The controversy that followed—documented in the film Shut Up & Sing—came swiftly and harshly. Radio stations refused to play their once-popular songs, conservative political commentators offered outraged judgments, they were labeled un-American and traitors, their concerts and CDs were boycotted, and they received death threats.
"We talked about it nonstop, all the time, and were very into politics and things at the time. We just talked about how silly it felt and how trite it felt to have to put on a show when such serious things were going on in the world," she says. "But we've always known that our job is to perform and that people spend their money to see the music and to see a show. I think a part of me knew I had to say something about it just so people don't think that we're shallow and we don't care what's going on. But I also didn't want to get too heavy because we are performers and are on stage."

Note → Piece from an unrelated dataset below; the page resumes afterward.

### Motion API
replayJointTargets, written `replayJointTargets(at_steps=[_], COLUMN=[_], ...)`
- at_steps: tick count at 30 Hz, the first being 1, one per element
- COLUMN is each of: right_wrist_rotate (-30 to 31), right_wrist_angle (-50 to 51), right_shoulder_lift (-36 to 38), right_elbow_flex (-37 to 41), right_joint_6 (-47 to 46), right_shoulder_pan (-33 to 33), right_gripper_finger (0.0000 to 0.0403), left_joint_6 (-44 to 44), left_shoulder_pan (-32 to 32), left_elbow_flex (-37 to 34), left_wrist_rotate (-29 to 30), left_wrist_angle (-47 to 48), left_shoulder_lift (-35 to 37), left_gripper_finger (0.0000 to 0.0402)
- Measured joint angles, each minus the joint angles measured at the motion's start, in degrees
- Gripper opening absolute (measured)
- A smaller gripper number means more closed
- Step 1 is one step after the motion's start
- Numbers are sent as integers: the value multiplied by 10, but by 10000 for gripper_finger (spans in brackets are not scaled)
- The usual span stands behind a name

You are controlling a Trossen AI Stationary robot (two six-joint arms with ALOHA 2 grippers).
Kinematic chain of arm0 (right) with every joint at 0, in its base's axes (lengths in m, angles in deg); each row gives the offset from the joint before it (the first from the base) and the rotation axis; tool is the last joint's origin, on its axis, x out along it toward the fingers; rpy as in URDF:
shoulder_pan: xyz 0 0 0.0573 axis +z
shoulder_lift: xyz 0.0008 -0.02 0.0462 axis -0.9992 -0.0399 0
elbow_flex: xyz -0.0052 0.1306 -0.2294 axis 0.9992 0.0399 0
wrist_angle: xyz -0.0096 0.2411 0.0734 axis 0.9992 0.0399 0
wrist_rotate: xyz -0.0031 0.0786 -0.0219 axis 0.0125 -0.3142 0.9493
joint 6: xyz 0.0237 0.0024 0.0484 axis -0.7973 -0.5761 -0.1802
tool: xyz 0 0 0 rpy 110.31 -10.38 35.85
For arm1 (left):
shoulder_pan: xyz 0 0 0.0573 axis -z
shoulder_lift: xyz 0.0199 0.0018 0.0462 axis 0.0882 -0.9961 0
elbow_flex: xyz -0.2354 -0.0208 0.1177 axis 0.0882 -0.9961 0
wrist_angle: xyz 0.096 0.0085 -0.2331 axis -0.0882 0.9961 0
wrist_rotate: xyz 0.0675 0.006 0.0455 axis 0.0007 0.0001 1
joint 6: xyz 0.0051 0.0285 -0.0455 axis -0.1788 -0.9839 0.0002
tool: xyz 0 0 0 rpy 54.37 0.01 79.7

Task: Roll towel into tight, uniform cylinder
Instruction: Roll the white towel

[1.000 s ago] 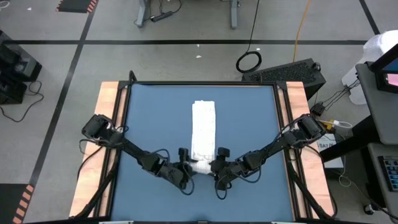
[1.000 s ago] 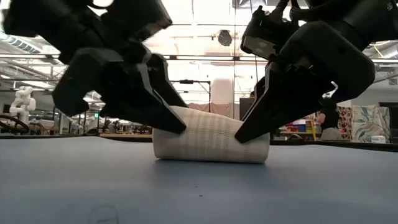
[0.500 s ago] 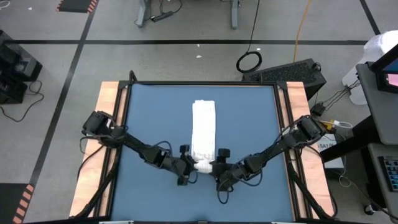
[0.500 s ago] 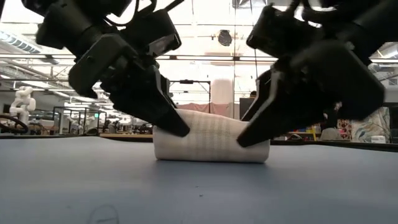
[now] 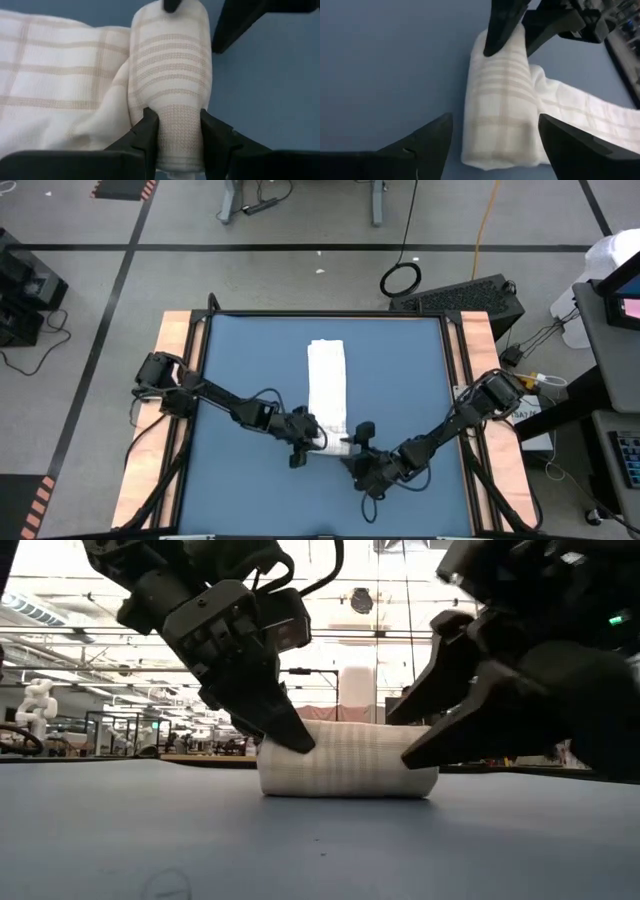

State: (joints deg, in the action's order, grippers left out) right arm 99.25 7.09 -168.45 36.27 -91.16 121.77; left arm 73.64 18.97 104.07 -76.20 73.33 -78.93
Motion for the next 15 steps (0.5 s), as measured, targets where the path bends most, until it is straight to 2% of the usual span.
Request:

Immediately after Natalie said it, Emily knew she'd hear all about it. But thought it would be from a far smaller audience—her mom! "I didn't think it would go around the world," she says.

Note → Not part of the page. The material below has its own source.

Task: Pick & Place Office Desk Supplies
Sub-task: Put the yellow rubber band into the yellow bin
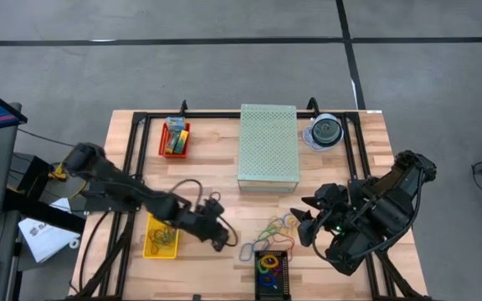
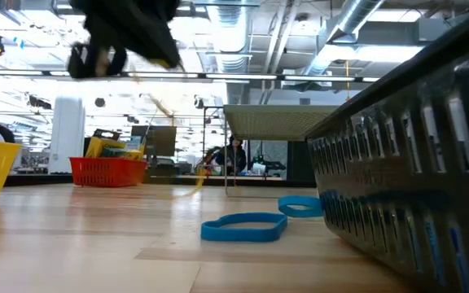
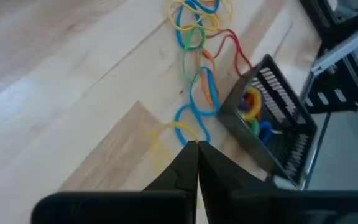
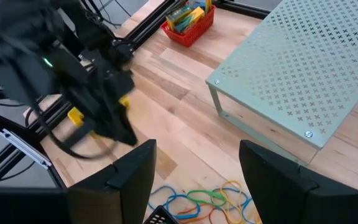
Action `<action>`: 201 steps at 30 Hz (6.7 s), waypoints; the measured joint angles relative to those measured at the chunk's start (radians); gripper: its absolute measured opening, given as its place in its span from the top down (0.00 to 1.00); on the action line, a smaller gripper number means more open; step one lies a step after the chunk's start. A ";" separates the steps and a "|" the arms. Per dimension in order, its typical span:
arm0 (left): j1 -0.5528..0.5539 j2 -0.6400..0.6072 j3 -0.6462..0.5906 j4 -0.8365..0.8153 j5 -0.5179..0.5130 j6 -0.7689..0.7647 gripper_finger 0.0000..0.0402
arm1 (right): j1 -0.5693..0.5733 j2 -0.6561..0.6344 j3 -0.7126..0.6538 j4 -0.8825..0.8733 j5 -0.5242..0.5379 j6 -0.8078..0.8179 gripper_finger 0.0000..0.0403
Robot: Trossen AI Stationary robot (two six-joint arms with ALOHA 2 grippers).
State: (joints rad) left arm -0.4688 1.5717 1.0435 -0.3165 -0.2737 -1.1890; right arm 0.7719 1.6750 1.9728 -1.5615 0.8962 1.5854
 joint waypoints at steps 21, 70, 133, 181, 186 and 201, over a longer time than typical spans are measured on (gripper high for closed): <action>-0.367 -0.496 0.001 -0.763 0.018 -0.428 1.00 | -0.005 0.000 0.000 -0.001 0.009 0.012 0.44; 0.421 0.004 -0.257 0.386 -0.131 -0.327 1.00 | 0.000 0.000 0.000 -0.002 0.046 0.060 0.44; 0.215 -0.205 -0.359 0.506 0.230 0.044 0.87 | 0.087 0.000 -0.004 -0.008 0.046 0.102 0.44; 0.150 -0.450 -0.206 0.819 0.043 0.721 0.64 | 0.130 -0.305 -1.219 0.762 -0.475 0.243 0.51; 0.150 -0.450 -0.206 0.823 0.038 0.715 0.65 | 0.041 -0.317 -1.281 0.816 -0.586 0.504 0.51; 0.150 -0.450 -0.206 0.835 0.011 0.703 0.65 | -0.283 -0.163 -1.253 0.857 -0.743 0.506 0.51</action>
State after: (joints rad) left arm -0.3191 1.1213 0.8379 0.5182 -0.2626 -0.4862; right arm 0.4889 1.5118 0.7199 -0.7048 0.1536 2.0909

Martie says the group's manager, an Englishman, didn't initially see the big deal either. "I mean, in England I think they're used to criticizing politicians all the time, and he said, 'Three days tops. Three days tops it will blow over,'" she says. "So we believed it and then it just kept going."
"We know people have the right to not buy your CDs—that's never bothered us. A true referendum on whether you agree with us or not and want to buy our music, that's all fine. What was happening was people trying to destroy our career because we spoke out," Emily says. "I think that was the biggest disappointment, was that it was so organized and it was so vicious. It wasn't just someone saying, 'I don't like what she said. I don't think I'm going buy their next album.'"
In fact, it was much more than that. In Shut Up & Sing, the filmmakers highlight a death threat incident against Natalie in Dallas. Even though police considered the threat to be legitimate, the Dixie Chicks still performed that night.
Does she continue to feel that way? Would she make the same apology today? "At the time, a lot of things hadn't happened—a lot of people hadn't died and Hurricane Katrina hadn't happened. I did feel that the office of the President should be shown respect, but I have to say you just sometimes…you have to earn people's respect," Natalie says. "I was not about to say, 'Oh, sorry. Didn't mean it, I was drunk. Let's go to rehab.'"
Instead, Natalie says she does have a major regret about the incident. "I would have said something super-brilliant if I had known anybody was listening," she says. "But it probably would have gotten me in way more trouble."
Emily and Martie say they never wavered in support of Natalie. "I've disagreed with her over much lesser things," Martie says.
"There's a sisterhood here that I don't think everyone understands. It got so crazy, when something like that happens, you circle the wagons," Emily says. "It's self-preservation."
"And you know that they're there for the right reasons," Natalie adds.
The Dixie Chicks reveal that they have a secret pact in their group. "If any of us are ever unhappy, we are free to move on with our lives and be happy and at peace," Martie says. "We don't owe it to each other to keep this going."
"So it would just be two chicks or one chick," Oprah says. "Or you'll be chick-less."
"We have seven chicks amongst the three of us, so we'll be moms," Natalie says.